Figuring out how to legally waive tuition for a category of students and then coming up with a verification program were the trickiest parts of the process, Bauerle said.

UC decided to restrict eligibility to students who belong to federally recognized tribes, but it left it up to each campus to determine how to verify this.

The tribal-verification process varies by tribe (there are more than 570 federally recognized tribes in the country), and there are 13 regions in the United States that issue a Certificate Degree of Indian or Alaska Native Blood.

At Berkeley, administrators decided that to qualify, students must provide documentation of tribal enrollment, whether that’s a certification, an enrollment membership card that contains the tribal seal or official signature of a tribal leader, a tribal identification card with an enrollment number, or a Certificate Degree of Indian Blood.

When Bauerle met with officials at the Bureau of Indian Affairs, which issues these certificates, she said they told her, “Please don’t send 100 people to our door wanting that CDIB right away because we have limited capacity and they may not get it.”

The university posted an FAQ page on their website explaining their decision-making process and which students are eligible.

The UC system president, Michael Drake, met with tribal leaders to see if there was interest in establishing a separate scholarship that would cater to students from non-federally recognized tribes.

In May, the Federated Indians of Graton Rancheria announced a $2.5 million scholarship fund for California Native American students from non-federally recognized tribes. “Together, the two programs will allow all eligible CA Native American students to attend with tuition and fees covered.”

To qualify for that scholarship program, students must be members of a non-federally recognized tribe and must provide a Certificate Degree of Indian Blood with a California tribal affiliation or be a descendant of a person with a Certificate Degree of Indian Blood showing a California tribal affiliation.

Of the 23 people who applied for the program across the UC system, 19 were approved, according to a spokesperson for the Federated Indians of Graton Rancheria. Two of the applications were denied because they were submitted by members of federally recognized tribes.

Greg Sarris, chairman of the Federated Indians of Graton Rancheria, sees the scholarship as a way that federally recognized tribes can assist those that are not federally recognized.

“It’s impossible to be just and fair in a bad situation that exists because of colonization,” Sarris said. “I just try to do the best I can.”
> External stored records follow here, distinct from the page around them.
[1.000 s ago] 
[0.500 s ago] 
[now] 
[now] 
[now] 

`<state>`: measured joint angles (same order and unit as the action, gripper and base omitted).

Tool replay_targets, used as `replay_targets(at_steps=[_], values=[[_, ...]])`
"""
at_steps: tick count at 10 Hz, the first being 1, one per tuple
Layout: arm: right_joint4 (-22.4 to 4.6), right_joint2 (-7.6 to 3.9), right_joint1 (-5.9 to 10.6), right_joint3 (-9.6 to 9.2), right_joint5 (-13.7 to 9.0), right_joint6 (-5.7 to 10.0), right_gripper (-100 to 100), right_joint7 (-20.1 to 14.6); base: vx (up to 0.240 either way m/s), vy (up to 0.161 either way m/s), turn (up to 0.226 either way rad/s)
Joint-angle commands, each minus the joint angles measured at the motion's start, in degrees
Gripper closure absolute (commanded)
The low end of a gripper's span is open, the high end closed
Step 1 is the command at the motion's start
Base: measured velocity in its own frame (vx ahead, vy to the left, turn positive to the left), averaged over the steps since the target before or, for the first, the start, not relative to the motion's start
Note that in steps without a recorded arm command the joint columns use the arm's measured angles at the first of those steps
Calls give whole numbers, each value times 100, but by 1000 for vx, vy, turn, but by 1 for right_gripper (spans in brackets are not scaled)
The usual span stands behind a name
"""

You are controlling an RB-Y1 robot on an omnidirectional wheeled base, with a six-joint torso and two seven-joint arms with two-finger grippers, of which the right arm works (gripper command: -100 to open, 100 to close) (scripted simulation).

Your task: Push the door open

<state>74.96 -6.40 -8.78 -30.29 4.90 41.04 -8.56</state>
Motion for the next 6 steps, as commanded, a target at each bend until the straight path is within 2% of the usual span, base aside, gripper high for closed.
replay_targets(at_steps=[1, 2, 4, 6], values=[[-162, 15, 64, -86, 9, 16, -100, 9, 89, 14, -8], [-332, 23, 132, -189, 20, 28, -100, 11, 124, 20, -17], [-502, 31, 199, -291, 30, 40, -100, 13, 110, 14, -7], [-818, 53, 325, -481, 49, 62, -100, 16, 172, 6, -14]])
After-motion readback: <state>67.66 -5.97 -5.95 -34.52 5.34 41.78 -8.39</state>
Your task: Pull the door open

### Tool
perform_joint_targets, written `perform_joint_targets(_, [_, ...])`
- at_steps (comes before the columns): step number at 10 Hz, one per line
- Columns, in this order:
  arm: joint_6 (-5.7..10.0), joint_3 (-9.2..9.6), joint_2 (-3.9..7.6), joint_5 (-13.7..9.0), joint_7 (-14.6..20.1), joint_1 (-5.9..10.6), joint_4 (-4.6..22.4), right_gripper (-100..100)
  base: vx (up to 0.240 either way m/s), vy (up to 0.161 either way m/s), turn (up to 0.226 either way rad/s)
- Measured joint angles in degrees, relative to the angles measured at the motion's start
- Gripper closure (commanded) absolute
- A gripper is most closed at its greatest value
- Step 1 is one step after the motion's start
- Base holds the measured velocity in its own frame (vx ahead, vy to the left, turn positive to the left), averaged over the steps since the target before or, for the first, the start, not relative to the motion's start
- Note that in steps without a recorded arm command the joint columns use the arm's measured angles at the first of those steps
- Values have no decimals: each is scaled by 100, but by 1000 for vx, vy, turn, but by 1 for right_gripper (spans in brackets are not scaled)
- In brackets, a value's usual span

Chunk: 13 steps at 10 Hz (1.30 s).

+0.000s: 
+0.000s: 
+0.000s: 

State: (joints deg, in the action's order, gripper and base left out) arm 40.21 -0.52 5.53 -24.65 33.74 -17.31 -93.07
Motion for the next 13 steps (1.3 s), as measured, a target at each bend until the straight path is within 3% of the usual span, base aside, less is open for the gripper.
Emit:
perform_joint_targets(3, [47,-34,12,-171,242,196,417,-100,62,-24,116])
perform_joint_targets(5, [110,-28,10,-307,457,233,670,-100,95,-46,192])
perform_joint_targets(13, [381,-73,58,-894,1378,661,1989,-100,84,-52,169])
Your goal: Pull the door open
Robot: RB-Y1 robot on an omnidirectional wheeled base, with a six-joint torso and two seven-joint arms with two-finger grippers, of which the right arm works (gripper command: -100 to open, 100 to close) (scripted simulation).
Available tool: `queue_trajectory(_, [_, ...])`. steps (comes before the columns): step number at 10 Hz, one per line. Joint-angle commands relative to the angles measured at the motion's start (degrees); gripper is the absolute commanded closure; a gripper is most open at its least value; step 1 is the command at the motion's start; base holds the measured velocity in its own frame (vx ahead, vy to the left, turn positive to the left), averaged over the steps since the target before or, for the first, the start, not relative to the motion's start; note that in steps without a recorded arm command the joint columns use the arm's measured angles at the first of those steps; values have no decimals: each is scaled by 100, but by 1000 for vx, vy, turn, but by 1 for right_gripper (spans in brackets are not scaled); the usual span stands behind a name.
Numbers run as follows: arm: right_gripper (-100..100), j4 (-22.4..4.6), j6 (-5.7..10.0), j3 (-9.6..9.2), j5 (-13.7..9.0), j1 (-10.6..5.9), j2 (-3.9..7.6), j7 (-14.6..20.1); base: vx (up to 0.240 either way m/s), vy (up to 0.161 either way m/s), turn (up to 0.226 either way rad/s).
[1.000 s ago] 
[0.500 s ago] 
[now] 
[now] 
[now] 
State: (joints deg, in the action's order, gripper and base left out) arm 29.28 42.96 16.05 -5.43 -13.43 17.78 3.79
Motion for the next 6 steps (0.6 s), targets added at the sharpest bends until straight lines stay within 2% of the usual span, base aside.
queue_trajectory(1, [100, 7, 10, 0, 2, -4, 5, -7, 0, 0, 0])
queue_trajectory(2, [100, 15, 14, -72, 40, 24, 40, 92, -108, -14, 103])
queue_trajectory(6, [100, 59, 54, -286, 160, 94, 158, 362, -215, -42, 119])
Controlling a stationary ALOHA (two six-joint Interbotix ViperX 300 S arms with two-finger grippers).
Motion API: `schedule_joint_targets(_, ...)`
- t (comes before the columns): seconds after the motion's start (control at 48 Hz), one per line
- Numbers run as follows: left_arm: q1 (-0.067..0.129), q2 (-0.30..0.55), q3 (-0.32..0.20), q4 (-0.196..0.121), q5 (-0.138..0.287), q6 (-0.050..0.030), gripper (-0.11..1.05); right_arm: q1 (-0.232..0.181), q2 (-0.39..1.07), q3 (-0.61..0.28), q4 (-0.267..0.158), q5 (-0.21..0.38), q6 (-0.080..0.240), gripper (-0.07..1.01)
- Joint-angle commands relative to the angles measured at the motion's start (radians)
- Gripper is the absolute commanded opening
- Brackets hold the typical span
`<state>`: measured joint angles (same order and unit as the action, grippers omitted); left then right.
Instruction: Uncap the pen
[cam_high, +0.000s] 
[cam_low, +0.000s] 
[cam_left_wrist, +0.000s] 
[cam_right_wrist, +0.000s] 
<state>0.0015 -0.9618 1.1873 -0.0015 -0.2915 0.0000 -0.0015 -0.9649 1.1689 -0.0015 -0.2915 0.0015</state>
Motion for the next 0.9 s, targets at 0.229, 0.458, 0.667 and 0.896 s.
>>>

This year, with the understanding of how complex Native identity can be, UC system’s Native American Advisory Committee recommended that the university change how undergraduate data is collected for Native students across the system.

Previously, students who identified with multiple races would not be considered Native American within the UC system.

They want the new process to recognize tribal citizenship and affiliation. This way, administrators can better identify which students are members of federally recognized tribes, non-federally recognized tribes, or state-recognized tribes, and which claim lineal descent.

It’s impossible to be just and fair in a bad situation that exists because of colonization.

Native American students on campus said how they identify themselves to the university is something they don’t take lightly since the American government has taken extreme measures to erase their identity.

Alexis A. Zaragoza, who is half Cherokee and half Mexican, said she’s wrestled with her identity when it comes to self-identifying on college-related documents. She identifies more with being Native American, so she chose to check just that box on her college application. She said that she knows that if she checks the one saying that she’s Hispanic, she’ll be put solely in that category and not counted as Native American.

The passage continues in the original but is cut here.